Tamika Simpson, owner of Simpson’s Farm in Brook Valley, said she was concerned that stopping the road would be a barrier to accessing the reserve, which was public land. In the 1950s, her grandfather had sold land to the council for public use in the reserve, and the family’s intention was for it to always be accessible to the public.
‘‘Our understanding has been that it was for the people of Nelson. If that gate is closed, then that property is closed to the community, and that was never our intention,’’ she said.
Simpson said that if access was curtailed, she wanted to buy back the title and keep the land fully accessible to the public.

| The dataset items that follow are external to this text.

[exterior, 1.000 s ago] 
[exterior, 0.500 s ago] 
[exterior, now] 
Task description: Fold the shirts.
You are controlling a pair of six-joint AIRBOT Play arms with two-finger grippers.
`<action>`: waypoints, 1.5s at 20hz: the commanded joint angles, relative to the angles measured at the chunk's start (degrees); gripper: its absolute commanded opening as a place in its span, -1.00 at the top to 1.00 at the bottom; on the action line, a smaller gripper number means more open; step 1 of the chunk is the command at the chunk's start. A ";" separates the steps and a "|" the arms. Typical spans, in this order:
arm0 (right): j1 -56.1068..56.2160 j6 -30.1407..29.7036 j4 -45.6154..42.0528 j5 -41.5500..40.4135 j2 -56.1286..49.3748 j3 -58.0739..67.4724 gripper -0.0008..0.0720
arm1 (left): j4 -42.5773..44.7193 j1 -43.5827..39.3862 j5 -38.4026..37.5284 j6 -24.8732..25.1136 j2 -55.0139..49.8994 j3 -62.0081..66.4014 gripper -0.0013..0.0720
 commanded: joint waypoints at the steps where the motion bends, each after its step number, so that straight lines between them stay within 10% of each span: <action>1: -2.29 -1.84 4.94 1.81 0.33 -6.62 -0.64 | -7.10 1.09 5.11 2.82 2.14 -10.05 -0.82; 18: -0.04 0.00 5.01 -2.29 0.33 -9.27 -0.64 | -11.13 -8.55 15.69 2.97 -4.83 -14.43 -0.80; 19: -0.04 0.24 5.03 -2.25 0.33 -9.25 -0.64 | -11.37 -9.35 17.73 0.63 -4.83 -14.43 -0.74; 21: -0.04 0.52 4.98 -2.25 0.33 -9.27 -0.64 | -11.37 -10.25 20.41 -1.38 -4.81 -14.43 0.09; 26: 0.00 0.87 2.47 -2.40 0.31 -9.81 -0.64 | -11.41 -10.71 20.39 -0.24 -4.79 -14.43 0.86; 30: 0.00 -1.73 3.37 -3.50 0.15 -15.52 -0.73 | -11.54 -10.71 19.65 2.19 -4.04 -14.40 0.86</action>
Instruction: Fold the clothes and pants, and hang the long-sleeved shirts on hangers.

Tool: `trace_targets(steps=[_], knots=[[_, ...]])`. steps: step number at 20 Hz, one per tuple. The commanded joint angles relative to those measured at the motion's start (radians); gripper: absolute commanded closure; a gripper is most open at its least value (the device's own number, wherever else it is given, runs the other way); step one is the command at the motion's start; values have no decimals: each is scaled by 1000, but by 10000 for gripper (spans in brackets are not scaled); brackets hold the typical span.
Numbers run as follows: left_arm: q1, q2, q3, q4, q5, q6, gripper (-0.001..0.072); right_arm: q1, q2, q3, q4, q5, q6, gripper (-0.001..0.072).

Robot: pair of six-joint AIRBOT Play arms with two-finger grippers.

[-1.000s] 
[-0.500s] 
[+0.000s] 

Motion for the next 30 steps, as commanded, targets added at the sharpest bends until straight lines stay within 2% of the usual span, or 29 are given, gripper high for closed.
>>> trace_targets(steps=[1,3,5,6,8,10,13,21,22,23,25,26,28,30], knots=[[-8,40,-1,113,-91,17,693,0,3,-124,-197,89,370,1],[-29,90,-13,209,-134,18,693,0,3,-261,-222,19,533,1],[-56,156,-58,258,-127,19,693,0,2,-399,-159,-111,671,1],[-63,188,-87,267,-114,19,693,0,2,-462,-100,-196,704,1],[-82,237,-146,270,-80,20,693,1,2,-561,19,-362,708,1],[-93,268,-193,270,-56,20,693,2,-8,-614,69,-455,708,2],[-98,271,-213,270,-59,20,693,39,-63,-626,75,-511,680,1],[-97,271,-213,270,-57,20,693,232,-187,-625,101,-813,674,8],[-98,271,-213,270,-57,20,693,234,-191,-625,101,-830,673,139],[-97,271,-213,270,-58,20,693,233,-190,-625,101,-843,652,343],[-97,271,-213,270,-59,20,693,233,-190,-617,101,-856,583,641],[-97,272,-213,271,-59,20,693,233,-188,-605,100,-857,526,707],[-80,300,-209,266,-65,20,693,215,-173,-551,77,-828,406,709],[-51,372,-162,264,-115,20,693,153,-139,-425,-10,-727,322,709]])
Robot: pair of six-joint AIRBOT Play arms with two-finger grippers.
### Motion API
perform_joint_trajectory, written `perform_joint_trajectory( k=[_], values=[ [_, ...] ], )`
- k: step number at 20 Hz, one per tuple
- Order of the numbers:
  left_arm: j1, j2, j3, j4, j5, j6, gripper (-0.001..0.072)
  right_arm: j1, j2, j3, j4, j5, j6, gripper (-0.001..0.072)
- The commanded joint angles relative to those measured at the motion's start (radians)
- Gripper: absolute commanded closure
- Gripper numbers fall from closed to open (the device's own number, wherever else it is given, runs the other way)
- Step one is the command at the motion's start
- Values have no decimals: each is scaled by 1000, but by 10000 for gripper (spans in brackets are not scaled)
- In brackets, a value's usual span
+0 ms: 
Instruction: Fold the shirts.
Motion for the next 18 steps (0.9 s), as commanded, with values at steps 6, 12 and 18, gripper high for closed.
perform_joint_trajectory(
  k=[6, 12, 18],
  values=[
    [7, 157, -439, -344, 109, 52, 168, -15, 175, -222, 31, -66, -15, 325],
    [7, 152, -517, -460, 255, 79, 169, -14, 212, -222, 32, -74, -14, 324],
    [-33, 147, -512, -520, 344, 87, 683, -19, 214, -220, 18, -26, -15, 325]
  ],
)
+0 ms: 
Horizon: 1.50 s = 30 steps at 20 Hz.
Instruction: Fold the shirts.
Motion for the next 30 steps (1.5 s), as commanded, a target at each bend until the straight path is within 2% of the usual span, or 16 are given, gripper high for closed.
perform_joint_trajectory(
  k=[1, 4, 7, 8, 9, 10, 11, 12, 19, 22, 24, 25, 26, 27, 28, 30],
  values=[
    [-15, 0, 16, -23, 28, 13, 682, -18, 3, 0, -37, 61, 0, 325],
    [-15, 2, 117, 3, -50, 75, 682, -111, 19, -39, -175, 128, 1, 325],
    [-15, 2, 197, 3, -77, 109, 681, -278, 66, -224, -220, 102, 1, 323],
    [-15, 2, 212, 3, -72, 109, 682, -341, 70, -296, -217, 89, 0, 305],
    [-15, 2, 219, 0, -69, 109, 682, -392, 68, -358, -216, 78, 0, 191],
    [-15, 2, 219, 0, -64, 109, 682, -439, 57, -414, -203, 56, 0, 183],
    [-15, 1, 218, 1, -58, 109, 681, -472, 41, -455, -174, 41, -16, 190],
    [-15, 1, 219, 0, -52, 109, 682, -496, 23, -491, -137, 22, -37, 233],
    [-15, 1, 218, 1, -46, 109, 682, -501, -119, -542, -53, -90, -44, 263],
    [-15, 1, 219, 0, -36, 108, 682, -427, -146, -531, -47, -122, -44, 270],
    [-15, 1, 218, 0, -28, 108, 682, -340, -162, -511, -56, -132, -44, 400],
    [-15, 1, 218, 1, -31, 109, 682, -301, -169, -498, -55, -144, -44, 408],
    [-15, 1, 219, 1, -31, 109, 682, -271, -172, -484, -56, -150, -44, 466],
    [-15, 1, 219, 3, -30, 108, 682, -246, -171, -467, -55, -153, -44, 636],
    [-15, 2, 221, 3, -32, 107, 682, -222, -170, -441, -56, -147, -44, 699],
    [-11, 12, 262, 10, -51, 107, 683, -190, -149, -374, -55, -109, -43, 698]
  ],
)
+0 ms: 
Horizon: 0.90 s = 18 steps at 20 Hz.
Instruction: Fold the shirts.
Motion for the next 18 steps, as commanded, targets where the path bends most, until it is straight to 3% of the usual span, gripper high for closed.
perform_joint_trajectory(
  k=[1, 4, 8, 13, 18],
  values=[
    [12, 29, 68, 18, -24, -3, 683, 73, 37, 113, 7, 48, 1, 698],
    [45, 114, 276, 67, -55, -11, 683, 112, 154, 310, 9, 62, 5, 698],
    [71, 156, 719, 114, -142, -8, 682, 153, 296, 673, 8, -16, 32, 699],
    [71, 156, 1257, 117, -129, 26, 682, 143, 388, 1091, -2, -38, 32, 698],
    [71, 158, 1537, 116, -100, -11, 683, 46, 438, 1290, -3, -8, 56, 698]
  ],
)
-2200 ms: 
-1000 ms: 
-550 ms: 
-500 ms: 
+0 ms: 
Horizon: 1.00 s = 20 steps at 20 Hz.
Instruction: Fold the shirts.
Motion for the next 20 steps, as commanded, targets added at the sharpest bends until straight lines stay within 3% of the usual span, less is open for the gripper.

Brook Valley Community Group chair Christopher SaintJohanser said the council had ‘‘really failed in its responsibility to the people’’ for over 10 years in its dealings with the Brook Reserve. ‘‘The council is attempting to reclassify land from a classification that it doesn’t actually have.’’
Saint-Johanser was referring to the classification of Local Purpose (recreation) Reserve, which it was revealed in August this year was ultra vires – a fact council staff knew in 2016 but which was kept from councillors for two years.
He said the council was continuing its unlawful path. ‘‘You have been poorly advised throughout . . . You have to go to the root of the problem, which was a bad decision made a long time ago.’’
Brook Waimarama Sanctuary Trust general manager Hudson Dodd said it was his understanding that the road stoppage was not intended to limit public access, and he urged the council to ensure that the public could access the reserve.
The panel will bring its recommendations to the full council on November 27.